**TASK TO CARRY OUT:**
The lines to find are those in the entries that hold the word "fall"; copy every one of them.

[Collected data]
Content starts

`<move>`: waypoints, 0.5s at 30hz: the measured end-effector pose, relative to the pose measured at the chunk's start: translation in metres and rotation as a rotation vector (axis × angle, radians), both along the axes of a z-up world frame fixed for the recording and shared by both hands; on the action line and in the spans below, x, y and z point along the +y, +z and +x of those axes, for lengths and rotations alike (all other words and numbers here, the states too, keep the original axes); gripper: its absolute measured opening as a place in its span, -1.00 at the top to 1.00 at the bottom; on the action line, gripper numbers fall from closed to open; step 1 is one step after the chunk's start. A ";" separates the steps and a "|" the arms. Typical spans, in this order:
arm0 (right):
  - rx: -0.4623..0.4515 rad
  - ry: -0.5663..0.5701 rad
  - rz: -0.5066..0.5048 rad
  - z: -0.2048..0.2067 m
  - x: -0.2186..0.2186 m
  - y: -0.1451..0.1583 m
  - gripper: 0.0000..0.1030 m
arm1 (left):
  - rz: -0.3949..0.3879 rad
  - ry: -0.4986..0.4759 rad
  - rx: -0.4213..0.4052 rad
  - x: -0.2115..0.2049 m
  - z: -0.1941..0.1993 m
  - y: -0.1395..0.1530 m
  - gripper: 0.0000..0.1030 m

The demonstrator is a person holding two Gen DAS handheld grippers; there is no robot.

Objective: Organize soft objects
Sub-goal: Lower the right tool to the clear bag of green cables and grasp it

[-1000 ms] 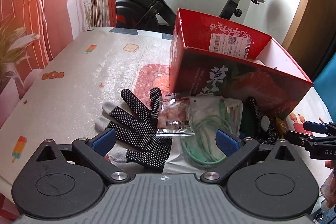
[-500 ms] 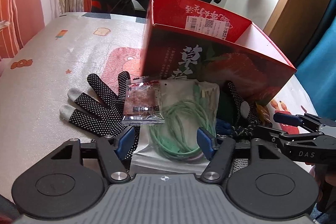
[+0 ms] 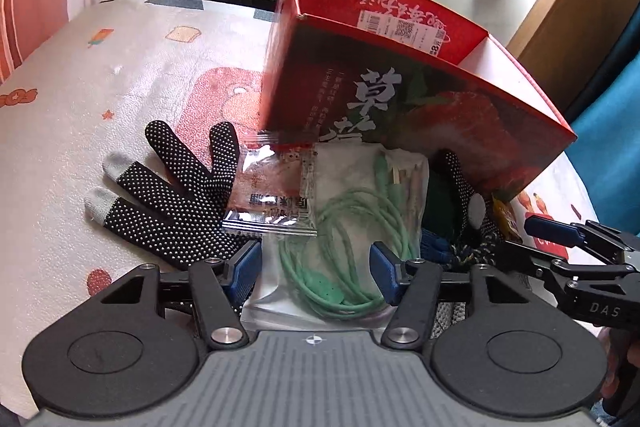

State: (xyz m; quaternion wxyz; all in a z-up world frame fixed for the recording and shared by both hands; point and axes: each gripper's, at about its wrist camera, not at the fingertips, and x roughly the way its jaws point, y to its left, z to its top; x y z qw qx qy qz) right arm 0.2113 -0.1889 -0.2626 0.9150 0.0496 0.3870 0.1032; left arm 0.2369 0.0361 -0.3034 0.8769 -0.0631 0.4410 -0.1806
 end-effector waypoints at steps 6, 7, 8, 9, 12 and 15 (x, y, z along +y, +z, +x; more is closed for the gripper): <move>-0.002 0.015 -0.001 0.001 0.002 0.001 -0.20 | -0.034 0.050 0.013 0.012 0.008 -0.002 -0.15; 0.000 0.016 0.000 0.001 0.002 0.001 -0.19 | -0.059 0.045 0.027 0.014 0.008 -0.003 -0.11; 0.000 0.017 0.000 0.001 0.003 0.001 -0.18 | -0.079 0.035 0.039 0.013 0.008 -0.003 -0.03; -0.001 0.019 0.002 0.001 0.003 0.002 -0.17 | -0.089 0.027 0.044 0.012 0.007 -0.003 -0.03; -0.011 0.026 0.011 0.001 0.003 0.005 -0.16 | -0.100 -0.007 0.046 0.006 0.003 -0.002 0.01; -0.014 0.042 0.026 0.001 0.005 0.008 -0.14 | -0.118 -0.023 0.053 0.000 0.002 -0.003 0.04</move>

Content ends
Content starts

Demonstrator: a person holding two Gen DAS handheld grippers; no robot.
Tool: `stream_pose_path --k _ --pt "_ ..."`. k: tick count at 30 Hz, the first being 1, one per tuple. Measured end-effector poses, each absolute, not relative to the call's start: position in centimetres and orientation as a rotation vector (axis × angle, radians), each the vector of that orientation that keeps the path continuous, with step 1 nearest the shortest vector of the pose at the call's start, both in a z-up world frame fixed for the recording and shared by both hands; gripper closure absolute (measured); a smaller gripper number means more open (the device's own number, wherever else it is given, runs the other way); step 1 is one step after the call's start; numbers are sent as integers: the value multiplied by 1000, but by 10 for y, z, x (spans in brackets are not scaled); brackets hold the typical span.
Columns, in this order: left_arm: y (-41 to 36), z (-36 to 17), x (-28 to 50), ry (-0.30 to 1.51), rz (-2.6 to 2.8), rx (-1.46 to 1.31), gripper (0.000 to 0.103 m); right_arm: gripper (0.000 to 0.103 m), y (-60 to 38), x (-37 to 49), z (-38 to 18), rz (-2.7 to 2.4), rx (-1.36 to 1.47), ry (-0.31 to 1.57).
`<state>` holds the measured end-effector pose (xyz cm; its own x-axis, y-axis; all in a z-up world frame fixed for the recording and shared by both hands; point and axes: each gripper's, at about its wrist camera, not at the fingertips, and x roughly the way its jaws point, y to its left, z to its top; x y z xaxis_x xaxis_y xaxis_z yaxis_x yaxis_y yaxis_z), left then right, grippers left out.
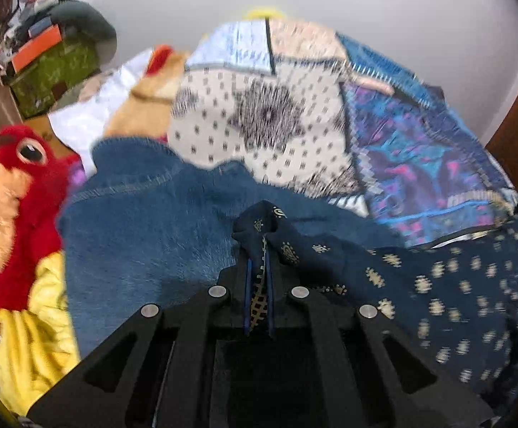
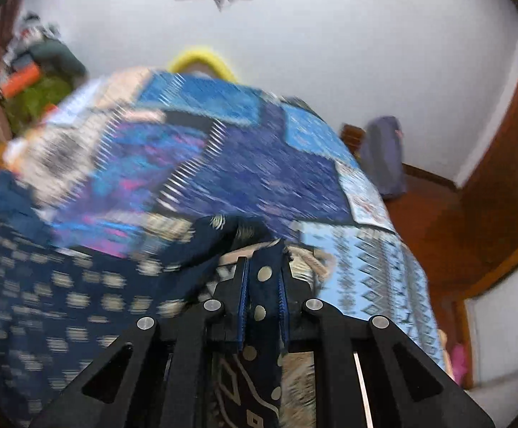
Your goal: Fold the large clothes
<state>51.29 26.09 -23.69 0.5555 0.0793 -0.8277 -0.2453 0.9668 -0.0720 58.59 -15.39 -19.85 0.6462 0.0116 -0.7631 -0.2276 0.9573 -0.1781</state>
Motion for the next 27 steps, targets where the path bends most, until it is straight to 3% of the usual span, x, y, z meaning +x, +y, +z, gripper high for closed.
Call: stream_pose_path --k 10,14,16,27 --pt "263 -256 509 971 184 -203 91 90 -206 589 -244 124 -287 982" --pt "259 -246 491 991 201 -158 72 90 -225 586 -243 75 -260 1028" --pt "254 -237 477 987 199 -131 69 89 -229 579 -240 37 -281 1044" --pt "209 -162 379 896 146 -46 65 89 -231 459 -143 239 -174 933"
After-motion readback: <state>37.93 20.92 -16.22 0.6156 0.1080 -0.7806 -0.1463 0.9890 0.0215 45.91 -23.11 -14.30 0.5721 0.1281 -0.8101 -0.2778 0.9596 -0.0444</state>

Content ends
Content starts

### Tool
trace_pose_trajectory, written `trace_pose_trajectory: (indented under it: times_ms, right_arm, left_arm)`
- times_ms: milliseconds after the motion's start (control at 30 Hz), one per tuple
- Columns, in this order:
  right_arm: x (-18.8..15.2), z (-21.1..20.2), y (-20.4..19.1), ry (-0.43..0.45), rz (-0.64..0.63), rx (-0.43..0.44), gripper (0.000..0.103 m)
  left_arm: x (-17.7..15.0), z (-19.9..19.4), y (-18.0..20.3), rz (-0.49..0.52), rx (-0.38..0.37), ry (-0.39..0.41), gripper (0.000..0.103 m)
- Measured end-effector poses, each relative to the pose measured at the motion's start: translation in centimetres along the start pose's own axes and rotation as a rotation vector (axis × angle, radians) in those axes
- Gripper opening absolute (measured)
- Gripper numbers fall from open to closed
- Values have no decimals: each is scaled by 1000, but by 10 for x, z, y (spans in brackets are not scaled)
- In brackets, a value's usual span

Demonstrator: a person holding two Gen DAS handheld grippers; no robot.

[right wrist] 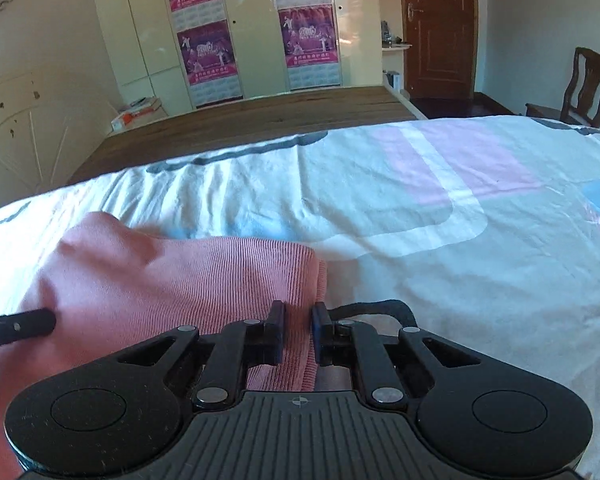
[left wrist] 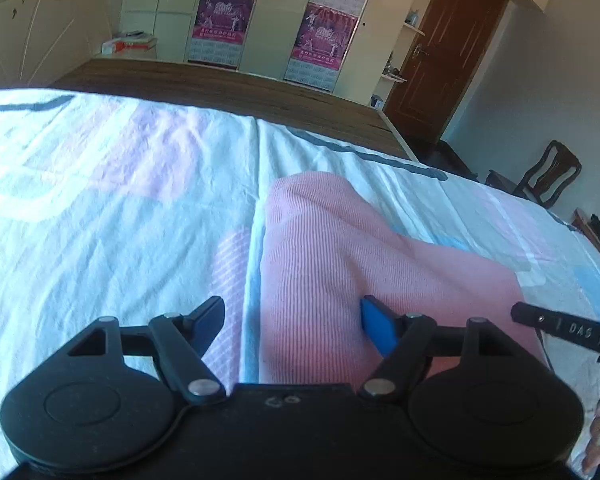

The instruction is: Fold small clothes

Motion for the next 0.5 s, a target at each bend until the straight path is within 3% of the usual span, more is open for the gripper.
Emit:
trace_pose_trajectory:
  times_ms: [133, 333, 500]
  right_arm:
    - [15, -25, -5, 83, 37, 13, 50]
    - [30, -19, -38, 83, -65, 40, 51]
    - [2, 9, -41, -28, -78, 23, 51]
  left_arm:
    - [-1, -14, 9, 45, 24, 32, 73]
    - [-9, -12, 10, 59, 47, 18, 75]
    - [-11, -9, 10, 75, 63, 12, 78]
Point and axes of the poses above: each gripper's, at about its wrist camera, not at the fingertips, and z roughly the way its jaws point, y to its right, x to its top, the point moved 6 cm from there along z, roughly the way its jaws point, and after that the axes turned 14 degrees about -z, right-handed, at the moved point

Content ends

**TASK RESPONSE:**
`<move>`: waypoints, 0.5s at 30hz: the measured end-effector pose, relative to the pose measured at the chunk's start: translation in metres and rotation as a rotation vector (axis × angle, radians), both along the axes of a z-up world frame fixed for the recording and shared by both hands; on the action line and in the spans below, x, y and z point along the +y, +z and +x of those axes, for lengths and rotations alike (all other words and numbers here, the states too, keep the original axes); gripper: its absolute measured opening as a place in its span, -1.00 at the top to 1.00 at the bottom; on the action line, gripper numbers fall from closed to open; step 1 is one step after the chunk's start. A ";" separates the steps and a "|" the arms. Typical spans, in this order:
- Gripper numbers fall from open to closed

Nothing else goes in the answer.